Nice to e-meet you. Happy to try and help out! DeTiN is method agnostic as long as you provide the required columns the model is valid. So the answer the first question is yes. Is there any chance you could send a list of headers from an ASCAT file? My guess is that ASCAT produces this information. f is the minor allele fraction covering a segment, tau is the copy ratio of the segment, and n_probes refers to the number of exome capture probes in the region (this could be generated using BEDtools).

Best Amaro

lindaxiang commented 4 years ago

Hi Amaro, Thank you so much for the swift response. Sorry for the delay reply. Firstly, thank you for the confirmation and we are very glad that the tool will also work for the data files from other callers. We will make some efforts to head for that direction then.
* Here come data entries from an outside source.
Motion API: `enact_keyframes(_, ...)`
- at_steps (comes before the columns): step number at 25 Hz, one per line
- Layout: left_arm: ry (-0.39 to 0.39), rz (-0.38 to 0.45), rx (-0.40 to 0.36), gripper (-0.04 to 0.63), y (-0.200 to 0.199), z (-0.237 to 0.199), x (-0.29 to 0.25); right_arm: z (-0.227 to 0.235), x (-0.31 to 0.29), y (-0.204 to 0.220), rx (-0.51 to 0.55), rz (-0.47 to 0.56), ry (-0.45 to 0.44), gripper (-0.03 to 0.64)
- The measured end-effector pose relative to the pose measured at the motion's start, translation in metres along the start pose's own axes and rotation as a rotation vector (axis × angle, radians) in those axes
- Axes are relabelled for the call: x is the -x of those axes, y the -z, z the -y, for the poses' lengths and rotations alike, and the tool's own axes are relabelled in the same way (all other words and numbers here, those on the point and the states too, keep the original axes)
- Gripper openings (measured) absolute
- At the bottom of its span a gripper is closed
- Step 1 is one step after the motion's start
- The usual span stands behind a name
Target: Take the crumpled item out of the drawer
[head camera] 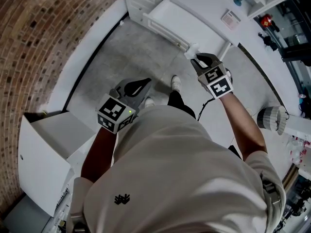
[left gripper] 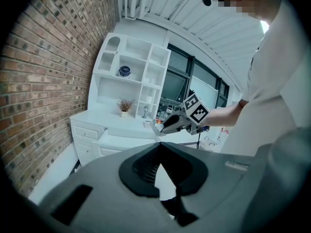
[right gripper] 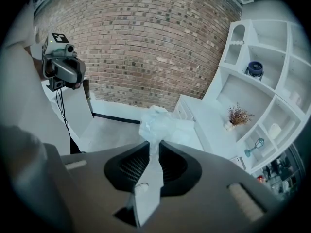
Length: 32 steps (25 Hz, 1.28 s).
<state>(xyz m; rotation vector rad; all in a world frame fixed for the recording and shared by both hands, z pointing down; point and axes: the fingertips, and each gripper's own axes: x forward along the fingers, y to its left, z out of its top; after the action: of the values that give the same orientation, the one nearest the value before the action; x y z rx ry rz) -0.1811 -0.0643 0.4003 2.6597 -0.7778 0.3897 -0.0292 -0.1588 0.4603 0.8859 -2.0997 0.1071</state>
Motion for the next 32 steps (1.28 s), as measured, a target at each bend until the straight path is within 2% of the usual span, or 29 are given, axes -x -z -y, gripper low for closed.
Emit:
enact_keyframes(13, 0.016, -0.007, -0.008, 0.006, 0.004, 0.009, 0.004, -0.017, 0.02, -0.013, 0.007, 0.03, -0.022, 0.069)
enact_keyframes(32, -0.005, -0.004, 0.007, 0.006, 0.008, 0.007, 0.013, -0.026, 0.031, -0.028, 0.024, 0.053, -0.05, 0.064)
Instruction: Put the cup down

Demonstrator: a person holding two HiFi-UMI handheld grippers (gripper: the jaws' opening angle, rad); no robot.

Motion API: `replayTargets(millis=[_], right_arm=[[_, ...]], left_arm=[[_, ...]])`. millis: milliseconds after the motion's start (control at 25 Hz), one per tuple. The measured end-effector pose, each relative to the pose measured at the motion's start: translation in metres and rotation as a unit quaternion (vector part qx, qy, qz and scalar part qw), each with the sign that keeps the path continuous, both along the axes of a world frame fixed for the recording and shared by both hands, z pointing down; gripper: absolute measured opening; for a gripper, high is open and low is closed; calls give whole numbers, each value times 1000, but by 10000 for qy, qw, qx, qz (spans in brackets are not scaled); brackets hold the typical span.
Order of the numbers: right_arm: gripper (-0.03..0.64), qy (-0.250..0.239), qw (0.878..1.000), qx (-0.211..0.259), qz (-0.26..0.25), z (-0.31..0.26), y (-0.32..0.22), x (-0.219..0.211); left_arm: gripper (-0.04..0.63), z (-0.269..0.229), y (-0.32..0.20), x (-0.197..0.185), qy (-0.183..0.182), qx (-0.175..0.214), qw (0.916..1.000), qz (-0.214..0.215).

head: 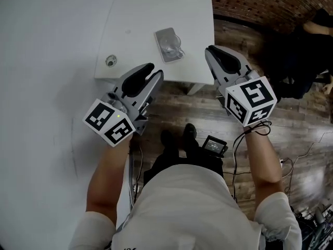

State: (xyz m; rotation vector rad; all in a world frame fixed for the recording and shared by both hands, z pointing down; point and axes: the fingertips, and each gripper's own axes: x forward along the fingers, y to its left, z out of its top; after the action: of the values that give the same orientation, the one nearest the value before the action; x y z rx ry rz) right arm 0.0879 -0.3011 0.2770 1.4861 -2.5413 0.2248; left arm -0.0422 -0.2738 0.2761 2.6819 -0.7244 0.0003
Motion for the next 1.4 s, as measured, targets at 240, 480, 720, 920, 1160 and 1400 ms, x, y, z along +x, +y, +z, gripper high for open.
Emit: replayTargets(millis=[240, 480, 720, 920, 1160, 1400], right_arm=[[41, -60, 9999, 69, 73, -18, 28, -2], [41, -206, 9995, 118, 188, -33, 53, 0], [41, -205, 9993, 196, 227, -51, 68, 1], [41, -254, 9990, 223, 282, -63, 82, -1], [41, -245, 9991, 157, 304, -58, 91, -4], [41, -228, 9992, 62, 326, -64, 111, -6]], left_arm=[[129, -18, 27, -3, 61, 149, 9998, 119], [129, -28, 50, -9, 155, 171, 9995, 196], [129, -37, 61, -16, 229, 170, 9994, 184], [129, -47, 74, -24, 257, 171, 9993, 198], [129, -42, 83, -30, 329, 104, 9991, 264], [129, -59, 101, -33, 419, 164, 9983, 379]])
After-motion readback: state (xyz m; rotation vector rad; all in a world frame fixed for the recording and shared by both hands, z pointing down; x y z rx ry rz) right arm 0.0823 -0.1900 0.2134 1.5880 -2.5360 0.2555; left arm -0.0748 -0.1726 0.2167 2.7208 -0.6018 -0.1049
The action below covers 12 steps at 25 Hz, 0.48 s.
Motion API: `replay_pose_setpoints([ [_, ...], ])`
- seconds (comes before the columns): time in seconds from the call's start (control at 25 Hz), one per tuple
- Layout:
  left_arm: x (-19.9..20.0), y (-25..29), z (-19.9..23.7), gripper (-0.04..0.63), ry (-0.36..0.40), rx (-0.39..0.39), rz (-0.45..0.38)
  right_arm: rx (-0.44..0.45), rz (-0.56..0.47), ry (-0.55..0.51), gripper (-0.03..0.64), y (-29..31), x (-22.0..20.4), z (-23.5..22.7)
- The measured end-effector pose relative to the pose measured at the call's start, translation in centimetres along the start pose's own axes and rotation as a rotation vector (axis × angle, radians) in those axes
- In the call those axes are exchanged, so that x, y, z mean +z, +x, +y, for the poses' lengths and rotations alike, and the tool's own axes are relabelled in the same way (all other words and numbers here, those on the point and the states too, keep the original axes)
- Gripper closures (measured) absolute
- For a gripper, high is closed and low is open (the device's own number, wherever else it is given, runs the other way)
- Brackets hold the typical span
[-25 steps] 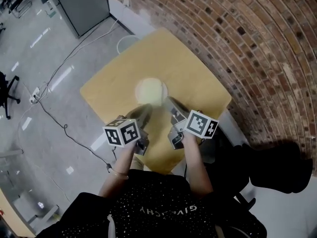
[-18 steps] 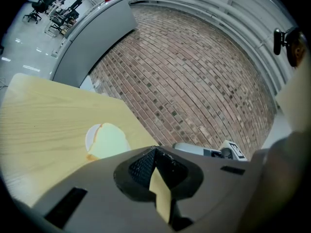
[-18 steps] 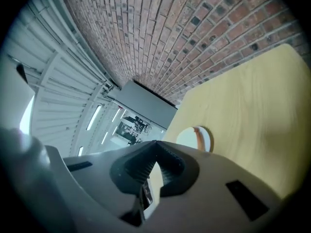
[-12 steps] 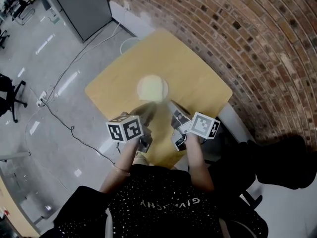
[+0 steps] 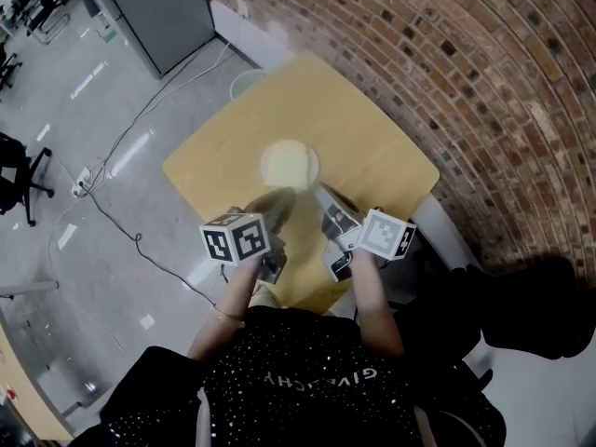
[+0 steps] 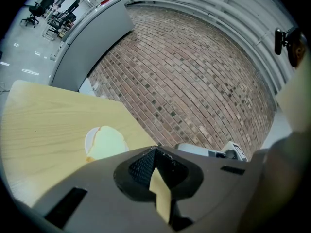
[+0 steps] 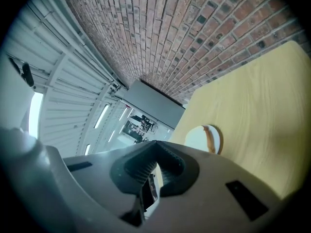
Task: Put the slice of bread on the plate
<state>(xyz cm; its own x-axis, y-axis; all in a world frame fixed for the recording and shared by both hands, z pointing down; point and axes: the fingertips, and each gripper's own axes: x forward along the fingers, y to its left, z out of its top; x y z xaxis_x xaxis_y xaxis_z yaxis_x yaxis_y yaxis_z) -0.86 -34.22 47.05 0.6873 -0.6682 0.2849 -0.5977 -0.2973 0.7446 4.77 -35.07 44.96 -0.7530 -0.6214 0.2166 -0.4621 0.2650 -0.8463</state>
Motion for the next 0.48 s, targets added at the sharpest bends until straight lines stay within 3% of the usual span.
replay_pose_setpoints([
  [0.48, -0.10, -0.78, 0.42, 0.586, 0.000, 0.016, -0.010, 0.025, 0.028, 0.016, 0.602, 0.21, -0.77, 0.78],
])
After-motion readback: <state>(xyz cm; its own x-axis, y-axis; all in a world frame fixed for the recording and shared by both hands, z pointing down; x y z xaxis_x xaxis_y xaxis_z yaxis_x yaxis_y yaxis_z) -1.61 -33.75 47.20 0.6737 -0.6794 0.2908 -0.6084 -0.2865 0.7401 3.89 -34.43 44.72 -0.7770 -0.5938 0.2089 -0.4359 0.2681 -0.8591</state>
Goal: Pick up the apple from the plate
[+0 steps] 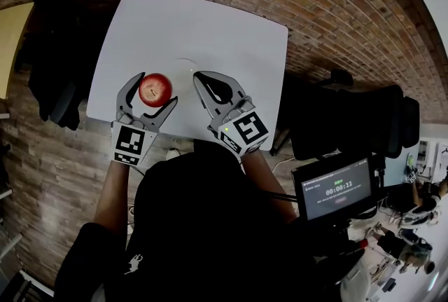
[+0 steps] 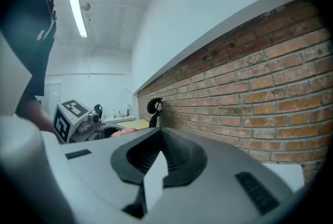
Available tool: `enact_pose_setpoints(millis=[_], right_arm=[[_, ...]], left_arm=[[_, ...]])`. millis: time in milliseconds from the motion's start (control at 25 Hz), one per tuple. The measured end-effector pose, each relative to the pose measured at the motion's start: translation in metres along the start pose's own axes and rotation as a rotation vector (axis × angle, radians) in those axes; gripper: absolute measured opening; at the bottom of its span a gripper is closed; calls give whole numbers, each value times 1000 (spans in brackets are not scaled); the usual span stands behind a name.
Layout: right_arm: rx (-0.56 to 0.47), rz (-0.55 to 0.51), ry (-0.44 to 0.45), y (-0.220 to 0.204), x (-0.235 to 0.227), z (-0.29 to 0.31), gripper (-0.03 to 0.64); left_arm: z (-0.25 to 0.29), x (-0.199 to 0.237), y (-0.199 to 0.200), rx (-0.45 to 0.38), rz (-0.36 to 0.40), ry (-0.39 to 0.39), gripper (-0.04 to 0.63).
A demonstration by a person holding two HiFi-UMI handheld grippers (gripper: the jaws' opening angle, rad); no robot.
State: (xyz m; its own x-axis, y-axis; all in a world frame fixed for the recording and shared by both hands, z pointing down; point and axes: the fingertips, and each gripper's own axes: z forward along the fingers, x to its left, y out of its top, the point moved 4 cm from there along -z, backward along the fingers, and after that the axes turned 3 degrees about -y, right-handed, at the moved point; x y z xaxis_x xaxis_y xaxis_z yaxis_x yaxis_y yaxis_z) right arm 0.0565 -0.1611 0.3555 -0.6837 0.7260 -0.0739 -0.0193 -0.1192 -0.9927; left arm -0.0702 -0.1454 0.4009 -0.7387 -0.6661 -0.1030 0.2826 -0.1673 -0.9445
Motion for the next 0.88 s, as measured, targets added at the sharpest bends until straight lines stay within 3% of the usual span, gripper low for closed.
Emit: enact_pose_setpoints(millis=[880], right_arm=[[29,-36,-19,-4,-19,-13,2]], left_arm=[[21,-16,-3,7,-21,-25,413]])
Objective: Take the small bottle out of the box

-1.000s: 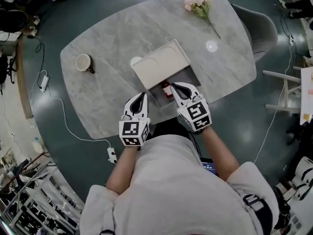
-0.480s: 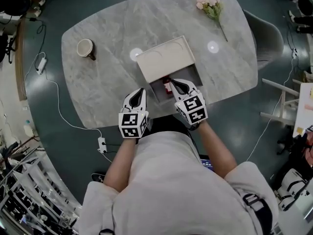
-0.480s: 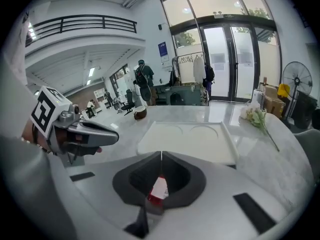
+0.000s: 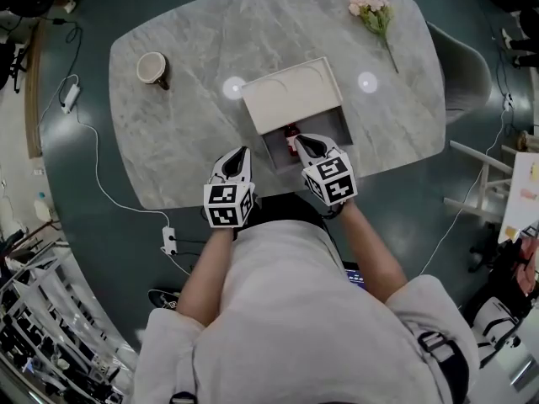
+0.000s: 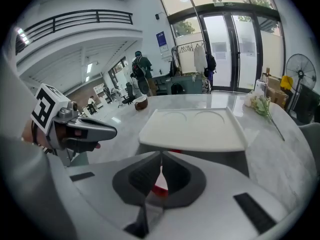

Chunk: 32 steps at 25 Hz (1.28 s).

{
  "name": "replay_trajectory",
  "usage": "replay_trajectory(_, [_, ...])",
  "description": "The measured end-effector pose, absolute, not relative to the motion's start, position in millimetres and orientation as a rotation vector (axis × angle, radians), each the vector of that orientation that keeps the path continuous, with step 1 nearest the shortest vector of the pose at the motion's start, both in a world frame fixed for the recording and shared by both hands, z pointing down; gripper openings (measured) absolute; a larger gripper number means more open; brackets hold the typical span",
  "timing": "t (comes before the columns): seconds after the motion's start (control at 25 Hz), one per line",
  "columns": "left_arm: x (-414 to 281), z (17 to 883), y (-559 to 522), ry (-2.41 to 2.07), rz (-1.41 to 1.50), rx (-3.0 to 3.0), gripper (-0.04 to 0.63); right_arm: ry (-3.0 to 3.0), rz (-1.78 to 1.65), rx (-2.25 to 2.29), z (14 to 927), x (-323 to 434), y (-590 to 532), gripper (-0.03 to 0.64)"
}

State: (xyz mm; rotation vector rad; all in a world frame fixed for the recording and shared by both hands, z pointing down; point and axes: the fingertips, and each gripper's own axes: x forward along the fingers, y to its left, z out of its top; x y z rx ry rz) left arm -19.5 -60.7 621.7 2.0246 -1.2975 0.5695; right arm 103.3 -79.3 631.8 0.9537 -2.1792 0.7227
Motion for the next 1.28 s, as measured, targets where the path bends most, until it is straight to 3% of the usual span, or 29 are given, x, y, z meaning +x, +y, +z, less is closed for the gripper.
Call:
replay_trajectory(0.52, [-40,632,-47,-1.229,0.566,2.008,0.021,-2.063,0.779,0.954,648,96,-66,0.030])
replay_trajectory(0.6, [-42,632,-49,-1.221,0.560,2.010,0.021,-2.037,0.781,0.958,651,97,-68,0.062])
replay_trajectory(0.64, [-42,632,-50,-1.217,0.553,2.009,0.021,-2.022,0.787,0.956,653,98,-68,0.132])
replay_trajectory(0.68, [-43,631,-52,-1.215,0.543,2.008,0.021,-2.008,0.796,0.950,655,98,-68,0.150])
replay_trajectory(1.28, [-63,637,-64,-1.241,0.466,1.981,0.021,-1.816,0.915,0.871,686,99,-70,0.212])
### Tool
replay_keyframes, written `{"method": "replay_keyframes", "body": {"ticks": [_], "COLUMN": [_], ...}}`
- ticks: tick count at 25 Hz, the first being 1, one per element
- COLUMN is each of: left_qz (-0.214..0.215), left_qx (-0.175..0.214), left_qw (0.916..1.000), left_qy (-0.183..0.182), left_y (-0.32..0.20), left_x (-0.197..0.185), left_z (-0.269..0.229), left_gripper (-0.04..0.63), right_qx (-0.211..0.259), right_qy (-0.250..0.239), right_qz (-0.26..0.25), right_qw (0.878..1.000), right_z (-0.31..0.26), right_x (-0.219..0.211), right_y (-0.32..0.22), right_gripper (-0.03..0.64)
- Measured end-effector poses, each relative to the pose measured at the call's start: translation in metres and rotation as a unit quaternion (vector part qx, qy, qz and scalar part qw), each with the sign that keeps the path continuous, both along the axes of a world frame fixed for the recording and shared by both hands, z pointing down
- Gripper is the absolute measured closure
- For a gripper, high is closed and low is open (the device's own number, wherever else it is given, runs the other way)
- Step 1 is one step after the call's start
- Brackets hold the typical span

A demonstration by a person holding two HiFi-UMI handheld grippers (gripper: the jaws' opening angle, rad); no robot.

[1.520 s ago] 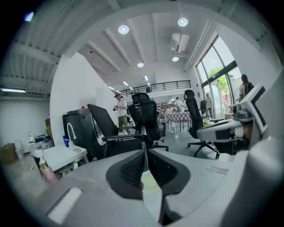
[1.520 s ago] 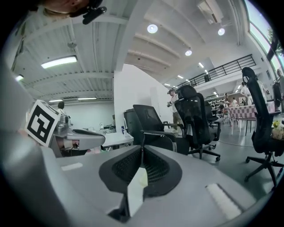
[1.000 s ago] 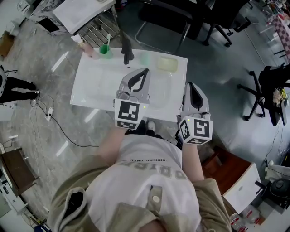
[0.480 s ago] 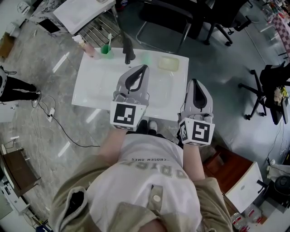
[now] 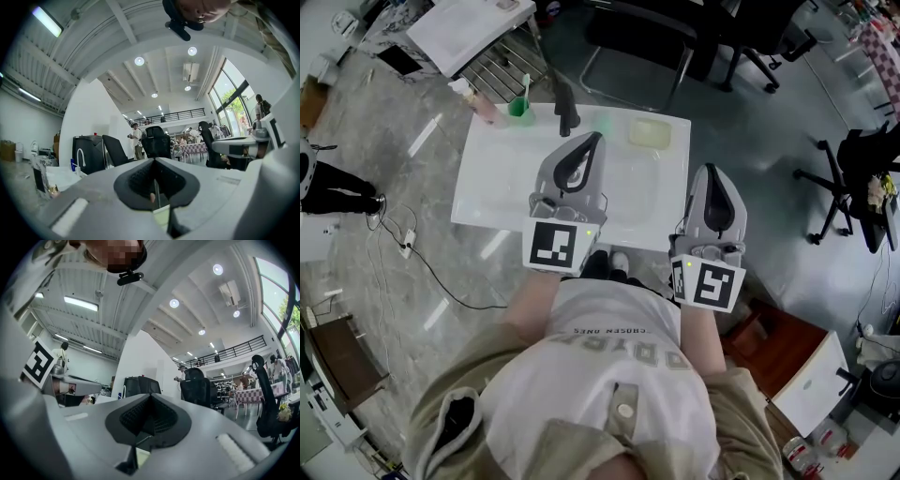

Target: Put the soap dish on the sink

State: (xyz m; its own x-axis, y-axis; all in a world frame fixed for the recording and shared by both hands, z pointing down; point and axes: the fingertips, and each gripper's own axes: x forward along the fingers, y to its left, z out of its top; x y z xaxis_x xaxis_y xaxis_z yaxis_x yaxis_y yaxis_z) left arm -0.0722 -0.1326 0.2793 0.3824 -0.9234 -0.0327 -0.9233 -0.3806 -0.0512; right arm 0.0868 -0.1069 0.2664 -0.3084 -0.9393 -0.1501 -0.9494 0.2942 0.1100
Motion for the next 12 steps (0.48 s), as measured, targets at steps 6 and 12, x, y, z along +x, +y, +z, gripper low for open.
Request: {"method": "replay_keyframes", "body": {"ticks": [6, 12], "left_qz": [-0.003, -0.002], "left_qx": [-0.001, -0.005], "left_qw": [1.0, 0.9999], "left_qy": [-0.009, -0.01], "left_y": [0.0003, -0.0022], "left_x": [-0.0001, 0.0019], "left_z": [-0.0005, 0.0011], "left_gripper": [0.588, 0.588], "right_qx": [0.003, 0.0], "right_qy": [0.003, 0.005], "right_qz": [0.0, 0.0], "right_qw": [1.0, 1.0], "right_z": [-0.0027, -0.0007], "right_x": [0.0002, 0.0015], "right_y": [0.0004, -0.0007], "right_gripper": [0.617, 0.618]}}
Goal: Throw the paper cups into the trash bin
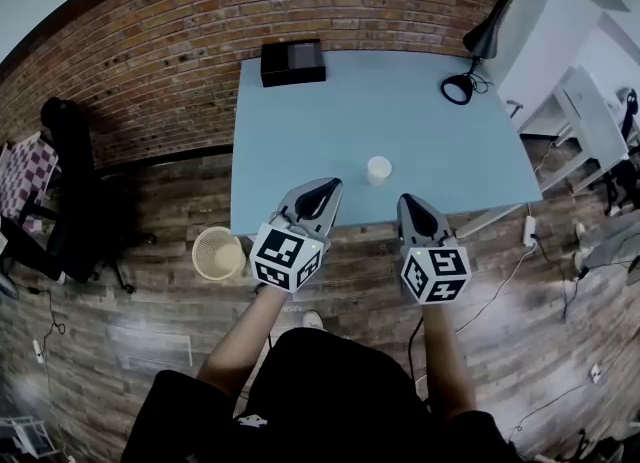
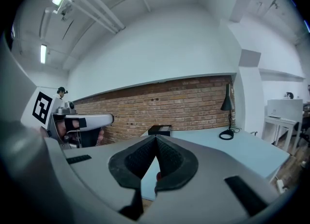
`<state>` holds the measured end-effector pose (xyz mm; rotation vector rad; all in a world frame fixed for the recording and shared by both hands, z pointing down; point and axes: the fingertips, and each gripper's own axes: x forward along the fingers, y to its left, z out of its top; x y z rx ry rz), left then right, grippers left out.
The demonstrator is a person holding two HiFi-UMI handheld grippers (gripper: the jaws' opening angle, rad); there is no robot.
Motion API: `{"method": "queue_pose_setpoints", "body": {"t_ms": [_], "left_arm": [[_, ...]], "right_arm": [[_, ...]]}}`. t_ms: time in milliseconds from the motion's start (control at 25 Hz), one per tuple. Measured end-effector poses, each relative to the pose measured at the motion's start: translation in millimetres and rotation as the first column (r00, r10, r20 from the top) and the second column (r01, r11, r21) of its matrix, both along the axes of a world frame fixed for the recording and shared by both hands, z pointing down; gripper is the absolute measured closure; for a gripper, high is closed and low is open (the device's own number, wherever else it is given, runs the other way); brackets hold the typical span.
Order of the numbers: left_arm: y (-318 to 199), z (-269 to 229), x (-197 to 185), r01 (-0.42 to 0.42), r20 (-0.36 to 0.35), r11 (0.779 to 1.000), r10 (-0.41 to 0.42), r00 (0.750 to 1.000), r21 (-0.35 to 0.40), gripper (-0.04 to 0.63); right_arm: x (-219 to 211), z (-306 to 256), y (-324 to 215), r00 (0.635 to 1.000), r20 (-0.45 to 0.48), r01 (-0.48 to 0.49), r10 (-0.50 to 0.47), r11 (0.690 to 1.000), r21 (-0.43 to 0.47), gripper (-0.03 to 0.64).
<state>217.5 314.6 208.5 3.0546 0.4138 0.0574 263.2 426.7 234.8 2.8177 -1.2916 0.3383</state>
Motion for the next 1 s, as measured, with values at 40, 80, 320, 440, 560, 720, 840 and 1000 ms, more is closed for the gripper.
{"method": "queue_pose_setpoints", "body": {"t_ms": [40,80,320,440,560,720,840,1000], "left_arm": [[-4,2,4,-0.006,0.004,1.000,0.006,1.000,-0.004,0.588],[-7,3,8,-0.012,0.008,1.000,0.013,1.000,-0.008,0.588],[-22,20,15,-0.066,0.032,0.997,0.067,0.997,-0.027,0.588],[-25,23,13,-0.086,0.025,0.996,0.087,0.996,-0.026,0.588],[-24,34,12,-0.100,0.040,0.995,0.101,0.994,-0.023,0.588],[-26,44,15,-0.097,0.062,0.995,0.099,0.993,-0.027,0.588],[-30,49,20,-0.081,0.076,0.996,0.083,0.994,-0.033,0.588],[-24,57,32,-0.084,0.101,0.996,0.087,0.991,-0.033,0.588]], "right_arm": [[4,2,-3,1.000,0.004,-0.006,0.006,1.000,-0.008,0.614],[8,3,-6,1.000,0.008,-0.014,0.014,1.000,-0.015,0.614],[20,18,-18,0.998,0.025,-0.062,0.063,0.997,-0.050,0.614],[22,22,-20,0.996,0.029,-0.083,0.085,0.995,-0.060,0.614],[24,30,-19,0.994,0.041,-0.094,0.097,0.993,-0.070,0.614],[30,33,-27,0.995,0.052,-0.081,0.085,0.994,-0.067,0.614],[36,36,-30,0.996,0.057,-0.066,0.071,0.995,-0.073,0.614],[54,38,-27,0.994,0.069,-0.075,0.079,0.996,-0.057,0.614]]}}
Secondly, ASCAT does produce multiple data files and the related are:

SegmentId Chr Start End Normal Major Allele Copy Number Normal Minor Allele Copy Number Tumour Major Allele Copy Number Tumour Minor Allele Copy Number
SNP_identifier Chromosome Position LogR segmented LogR BAF segmented BAF Copy number Minor allele Raw copy number

Note: LogR: Normalized log transform of read depth (Tumour/Normal) BAF: Allele Frequencies (Tumour/Normal)

For details, Please see the protocols paper, https://currentprotocols.onlinelibrary.wiley.com/doi/full/10.1002/cpbi.17

Thanks again! -Linda

amarotaylor commented 4 years ago

Hey Linda,

Great. I think tau corresponds to e(LogR) but centered at 2. BAF for the tumor should correspond directly to f (the min is 0 and max is 0.5?) . Hopefully that is helpful?

lindaxiang commented 4 years ago

Thank you Amaro. These information are very helpful!!